[Opening SUPPLIED INFORMATION section]

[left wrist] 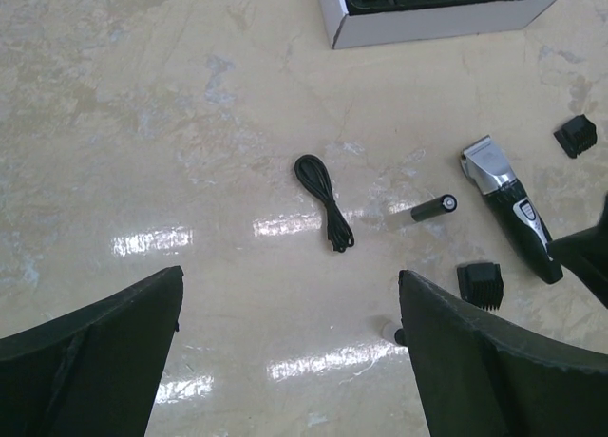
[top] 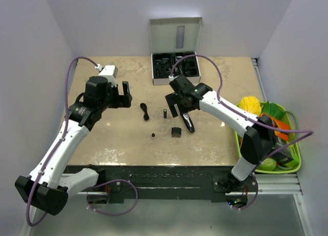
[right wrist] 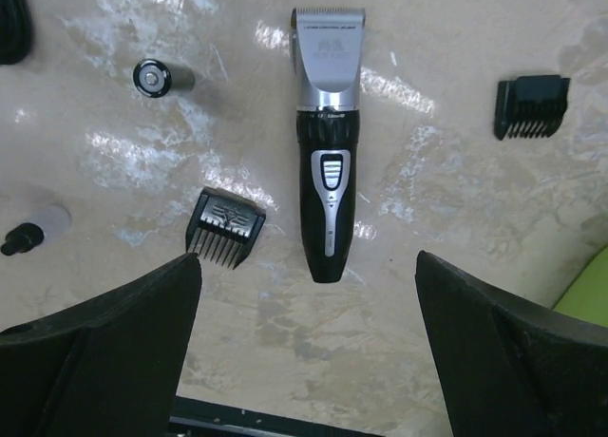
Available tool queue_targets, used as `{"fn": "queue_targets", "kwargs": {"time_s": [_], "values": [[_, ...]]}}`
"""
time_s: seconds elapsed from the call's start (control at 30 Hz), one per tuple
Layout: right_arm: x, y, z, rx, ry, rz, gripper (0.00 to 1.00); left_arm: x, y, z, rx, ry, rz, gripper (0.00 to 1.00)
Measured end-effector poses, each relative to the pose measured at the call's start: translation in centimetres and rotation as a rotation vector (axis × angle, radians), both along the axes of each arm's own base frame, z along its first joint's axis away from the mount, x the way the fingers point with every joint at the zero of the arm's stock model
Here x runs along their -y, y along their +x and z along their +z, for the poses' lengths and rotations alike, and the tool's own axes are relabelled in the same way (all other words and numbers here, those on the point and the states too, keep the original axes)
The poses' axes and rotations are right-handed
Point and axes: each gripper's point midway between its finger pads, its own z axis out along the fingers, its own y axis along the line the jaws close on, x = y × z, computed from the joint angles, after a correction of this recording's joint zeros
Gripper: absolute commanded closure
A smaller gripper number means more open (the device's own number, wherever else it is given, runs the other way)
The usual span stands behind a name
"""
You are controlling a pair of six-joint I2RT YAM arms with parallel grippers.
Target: Sort the hair-cutting tools
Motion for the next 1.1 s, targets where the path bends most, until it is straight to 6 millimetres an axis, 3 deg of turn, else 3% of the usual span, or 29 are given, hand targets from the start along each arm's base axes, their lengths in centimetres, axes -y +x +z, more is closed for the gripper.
{"fn": "queue_targets", "kwargs": {"time_s": [0.13, 0.3, 0.43, 0.63, 0.97, 1.1], "values": [[-0.8, 0.4, -2.6, -0.049, -0.028, 0.030, 0.05, 0.0, -0.5, -0.4, -0.011, -0.003, -0.010, 0.00], [-1.3, 1.5, -3.6, -0.057, -0.008, 0.055, 0.07, 0.1, -0.8, -0.2, -0.005, -0.012, -0.020, 0.00], [-0.7, 2.5, -4.3, -0.066, 0.042, 0.043, 0.10, 0.2, -1.0, 0.1, 0.001, -0.019, -0.028, 0.00], [0.8, 3.2, -6.8, -0.119, 0.056, 0.014, 0.12, 0.3, -1.2, -0.6, -0.014, -0.017, -0.032, 0.00], [1.2, 2.3, -10.8, -0.191, 0.015, 0.013, 0.18, 0.4, -1.1, -1.2, -0.031, -0.012, -0.034, 0.00], [1.9, 1.7, -12.0, -0.210, -0.018, 0.000, 0.30, 0.4, -1.0, -1.3, -0.035, -0.010, -0.034, 0.00]]}}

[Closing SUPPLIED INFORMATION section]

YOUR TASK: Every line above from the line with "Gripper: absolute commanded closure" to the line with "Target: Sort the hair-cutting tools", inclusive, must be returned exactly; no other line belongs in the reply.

EXERCISE SOLUTION:
Gripper: absolute commanded closure
A smaller gripper number means more open (the device's own number, wherever else it is given, runs the other way)
The usual span stands behind a name
"""
You are controlling a pair of six-joint I2RT YAM arms with parallel grippers.
Target: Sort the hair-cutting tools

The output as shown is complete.